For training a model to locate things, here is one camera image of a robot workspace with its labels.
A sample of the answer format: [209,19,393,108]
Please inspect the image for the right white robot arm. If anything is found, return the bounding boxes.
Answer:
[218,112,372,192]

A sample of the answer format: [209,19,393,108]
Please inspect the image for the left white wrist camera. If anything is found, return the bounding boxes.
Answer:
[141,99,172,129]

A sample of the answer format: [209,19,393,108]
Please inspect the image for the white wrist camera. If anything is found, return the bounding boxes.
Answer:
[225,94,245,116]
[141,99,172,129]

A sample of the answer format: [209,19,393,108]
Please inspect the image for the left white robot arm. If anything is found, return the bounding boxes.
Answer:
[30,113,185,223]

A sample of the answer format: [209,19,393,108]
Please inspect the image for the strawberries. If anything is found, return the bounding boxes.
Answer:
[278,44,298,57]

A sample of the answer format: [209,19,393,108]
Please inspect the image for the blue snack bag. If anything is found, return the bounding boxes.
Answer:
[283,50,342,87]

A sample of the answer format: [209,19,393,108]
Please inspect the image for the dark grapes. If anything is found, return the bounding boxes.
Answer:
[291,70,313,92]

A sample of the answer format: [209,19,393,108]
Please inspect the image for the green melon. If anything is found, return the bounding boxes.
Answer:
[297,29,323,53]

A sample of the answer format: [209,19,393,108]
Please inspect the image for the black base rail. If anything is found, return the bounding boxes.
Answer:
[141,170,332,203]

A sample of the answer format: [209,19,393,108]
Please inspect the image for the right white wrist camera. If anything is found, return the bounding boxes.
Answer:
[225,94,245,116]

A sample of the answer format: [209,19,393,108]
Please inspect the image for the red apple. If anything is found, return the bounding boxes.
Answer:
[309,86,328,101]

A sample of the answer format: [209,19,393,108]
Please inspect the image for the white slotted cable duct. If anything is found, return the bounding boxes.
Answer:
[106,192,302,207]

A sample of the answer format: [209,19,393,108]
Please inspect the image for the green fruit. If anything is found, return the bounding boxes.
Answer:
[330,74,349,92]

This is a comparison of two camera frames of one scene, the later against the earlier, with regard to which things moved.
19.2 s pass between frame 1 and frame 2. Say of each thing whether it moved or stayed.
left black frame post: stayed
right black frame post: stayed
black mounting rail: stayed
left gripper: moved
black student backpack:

* * * * * * *

Task prompt: From the first entry to the last, reproduce everything precisely.

Reply to the exercise:
For training a model to locate things, here is one camera image of a robot workspace with its labels.
A sample of the answer format: [209,19,393,108]
Please inspect the image for the right white robot arm. If anything is found, return the bounding boxes.
Answer:
[218,112,372,192]

A sample of the answer format: [209,19,393,108]
Please inspect the image for the left white wrist camera. If anything is found, return the bounding boxes.
Answer:
[141,99,172,129]

A sample of the answer format: [209,19,393,108]
Please inspect the image for the white wrist camera. If anything is found, return the bounding boxes.
Answer:
[225,94,245,116]
[141,99,172,129]

A sample of the answer format: [209,19,393,108]
Please inspect the image for the left white robot arm. If anything is found, return the bounding boxes.
Answer:
[30,113,185,223]

A sample of the answer format: [209,19,393,108]
Please inspect the image for the strawberries. If anything is found, return the bounding boxes.
Answer:
[278,44,298,57]

A sample of the answer format: [209,19,393,108]
Please inspect the image for the blue snack bag. If anything is found, return the bounding boxes.
Answer:
[283,50,342,87]

A sample of the answer format: [209,19,393,108]
Please inspect the image for the dark grapes. If anything is found, return the bounding boxes.
Answer:
[291,70,313,92]

A sample of the answer format: [209,19,393,108]
Please inspect the image for the green melon. If anything is found, return the bounding boxes.
Answer:
[297,29,323,53]

A sample of the answer format: [209,19,393,108]
Please inspect the image for the black base rail. If anything is found, return the bounding boxes.
Answer:
[141,170,332,203]

A sample of the answer format: [209,19,393,108]
Please inspect the image for the right white wrist camera. If anything is found, return the bounding boxes.
Answer:
[225,94,245,116]

A sample of the answer format: [209,19,393,108]
Please inspect the image for the red apple. If anything is found, return the bounding boxes.
Answer:
[309,86,328,101]

A sample of the answer format: [209,19,393,108]
Please inspect the image for the white slotted cable duct. If anything is found, return the bounding boxes.
Answer:
[106,192,302,207]

A sample of the answer format: [209,19,393,108]
Please inspect the image for the green fruit. If anything is found, return the bounding boxes.
Answer:
[330,74,349,92]

This is a comparison of two camera frames of one scene, the later against the earlier, with regard to which things moved.
19.2 s pass between frame 1 and frame 2. Say of each thing whether it moved or stayed.
left black frame post: stayed
right black frame post: stayed
black mounting rail: stayed
left gripper: moved
black student backpack:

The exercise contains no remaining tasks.